Structural analyses. A, Superimposition of the crystallographic structures of HRAS (yellow) and RRAS (light blue), in the region encompassing the β6 strand and α5 helix. The side chain of HRAS residues Arg¹⁴⁹ (β6-α5 loop) and Glu¹⁵³ (α5) and the corresponding RRAS residues Arg¹⁷⁶ and Asp¹⁸⁰ are shown as a stick model. B, Crystallographic structure of GTP-HRAS showing the interactions of residues 152 and 153. The side chain of Val¹⁵² (red surface) participates in a hydrophobic core involving residues Leu¹⁹, Gln²², and Leu²³ (gray surfaces); Ala¹⁴⁶ (pink surface); and Arg¹⁴⁹ (semitransparent yellow surface). The side chains of residues 149 and 153, forming a salt bridge, are shown as a stick model. The yellow dashed line indicates the hydrogen bond formed by the N-H of the Ala¹⁴⁶ backbone and the O6 atom (red stick) of the GTP molecule (blue sticks).
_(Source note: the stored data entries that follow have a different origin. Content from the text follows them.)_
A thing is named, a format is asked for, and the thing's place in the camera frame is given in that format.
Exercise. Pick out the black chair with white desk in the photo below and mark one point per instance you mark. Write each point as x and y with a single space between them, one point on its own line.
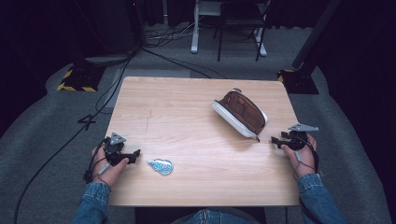
205 25

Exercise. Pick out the person's right hand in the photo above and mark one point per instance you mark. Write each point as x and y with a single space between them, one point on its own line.
304 158

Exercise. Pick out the person's denim lap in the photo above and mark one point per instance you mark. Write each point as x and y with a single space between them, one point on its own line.
214 217

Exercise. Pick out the person's left hand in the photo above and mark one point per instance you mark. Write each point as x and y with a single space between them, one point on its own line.
110 170

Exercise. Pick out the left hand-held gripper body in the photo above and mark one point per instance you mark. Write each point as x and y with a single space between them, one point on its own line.
114 150

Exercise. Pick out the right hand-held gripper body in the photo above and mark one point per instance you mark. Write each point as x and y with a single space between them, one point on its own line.
295 138

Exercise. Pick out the blue patterned packet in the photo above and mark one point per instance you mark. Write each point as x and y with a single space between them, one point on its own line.
161 165

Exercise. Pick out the black stand base hazard stripes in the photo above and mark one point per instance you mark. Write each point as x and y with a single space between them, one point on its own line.
81 77
297 81

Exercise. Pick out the brown and white pencil case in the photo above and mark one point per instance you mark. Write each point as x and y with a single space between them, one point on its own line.
241 114

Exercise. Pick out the black folding chair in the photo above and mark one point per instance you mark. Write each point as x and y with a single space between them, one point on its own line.
241 25

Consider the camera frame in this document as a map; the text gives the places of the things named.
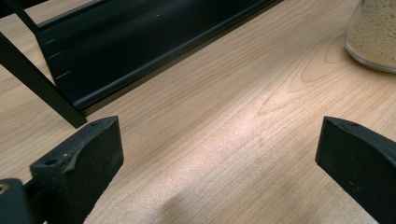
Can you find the glass jar of brown powder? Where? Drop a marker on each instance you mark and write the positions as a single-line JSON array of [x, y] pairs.
[[373, 34]]

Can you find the black metal two-tier rack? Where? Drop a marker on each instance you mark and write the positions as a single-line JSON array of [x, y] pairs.
[[124, 46]]

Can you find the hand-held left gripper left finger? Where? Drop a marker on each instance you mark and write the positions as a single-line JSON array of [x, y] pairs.
[[81, 161]]

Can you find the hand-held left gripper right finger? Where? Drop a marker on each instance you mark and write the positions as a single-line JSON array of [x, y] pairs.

C, Superimposition of the crystallographic structures of GTP-HRAS (light blue) and GDP-HRAS (yellow) complexes. A ribbon representation is used for the protein backbone, whereas GDP and GTP are shown as a stick model. The positions of the mutated residues (N-terminus of the α5 helix) and the G-5 motif are shown in red and pink, respectively. Regions assuming a different conformation in the two complexes (Switch I [residues 32–38] and Switch II [residues 59–67]) are shown in orange (in GDP-HRAS) and blue (in GTP-HRAS).